Read 2025 Year in Review: Data Infrastructure Key to Success in Value-Based Care to see how organizations like Northwestern Medicine, Risant Health, and others are navigating alternative payment models to find sustainable models.
Policy & Telehealth: Navigating the 43-day Shutdown
Several factors collided to make 2025 a particularly volatile year in healthcare as far as policy. A new administration caused more than the usual shake-ups, with a flurry of executive orders and court decisions indicating significant shifts in priorities. And even with all of those changes, 2025’s policy landscape may be most remembered for the 43-day government shutdown.

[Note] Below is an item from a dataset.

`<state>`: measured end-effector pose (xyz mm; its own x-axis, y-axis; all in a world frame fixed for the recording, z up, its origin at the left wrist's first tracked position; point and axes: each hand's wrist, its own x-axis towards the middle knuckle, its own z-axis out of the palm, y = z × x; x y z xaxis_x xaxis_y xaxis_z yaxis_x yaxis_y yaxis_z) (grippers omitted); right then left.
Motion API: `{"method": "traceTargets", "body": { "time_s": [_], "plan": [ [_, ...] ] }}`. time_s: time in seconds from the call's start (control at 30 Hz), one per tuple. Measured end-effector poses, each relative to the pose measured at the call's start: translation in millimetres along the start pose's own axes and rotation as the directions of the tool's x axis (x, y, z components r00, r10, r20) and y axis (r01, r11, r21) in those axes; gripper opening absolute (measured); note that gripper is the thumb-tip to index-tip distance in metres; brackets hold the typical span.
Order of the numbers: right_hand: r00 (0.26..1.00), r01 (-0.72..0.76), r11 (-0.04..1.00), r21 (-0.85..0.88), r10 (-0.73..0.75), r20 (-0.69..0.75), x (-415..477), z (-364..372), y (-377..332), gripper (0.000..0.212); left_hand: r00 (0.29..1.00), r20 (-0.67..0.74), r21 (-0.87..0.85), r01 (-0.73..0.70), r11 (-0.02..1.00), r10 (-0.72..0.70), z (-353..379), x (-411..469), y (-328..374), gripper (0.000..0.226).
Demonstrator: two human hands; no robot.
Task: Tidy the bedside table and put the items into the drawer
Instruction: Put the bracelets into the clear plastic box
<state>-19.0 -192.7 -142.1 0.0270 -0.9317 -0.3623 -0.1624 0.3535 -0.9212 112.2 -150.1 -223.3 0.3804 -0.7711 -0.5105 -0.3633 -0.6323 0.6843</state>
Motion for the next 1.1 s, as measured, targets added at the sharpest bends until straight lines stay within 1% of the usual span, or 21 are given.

Congress displayed an epic battle over the expiring Affordable Care Act subsidies, causing ripples of uncertainty, while at the same time the One Big Beautiful Bill drove many disruptions and funding cuts.
By 2025, telehealth had been solidified as an essential form of care, as opposed to a temporary solution to the pandemic. However, temporary policy extensions continue to leave uncertainty slowing long-term investment. Advocates continue to push for permanent reforms in 2026, emphasizing equity and value-based care.
Read 2025 Year in Review: Policy Drift Meets Operational Reality in Telehealth and 2025 Year in Review: Political Shifts and Policy Battles to learn how significant policy uncertainty shaped 2025 for healthcare organizations.
Looking Toward 2026
While 2025 shaped up to be a pivotal year in healthcare’s digital evolution, with rapid emergence and adoption of AI, it also highlighted the industry’s fragility with persistent interoperability challenges, policy disruptions, increased cybersecurity threats and uneven progress in value-based care.
The organizations prioritizing governance, security, and aligned incentives proved most resilient. The lessons moving forward are clear. Sustainable transformation demands collaborative policy, robust infrastructure, and a relentless focus on trust and patient-centered outcomes.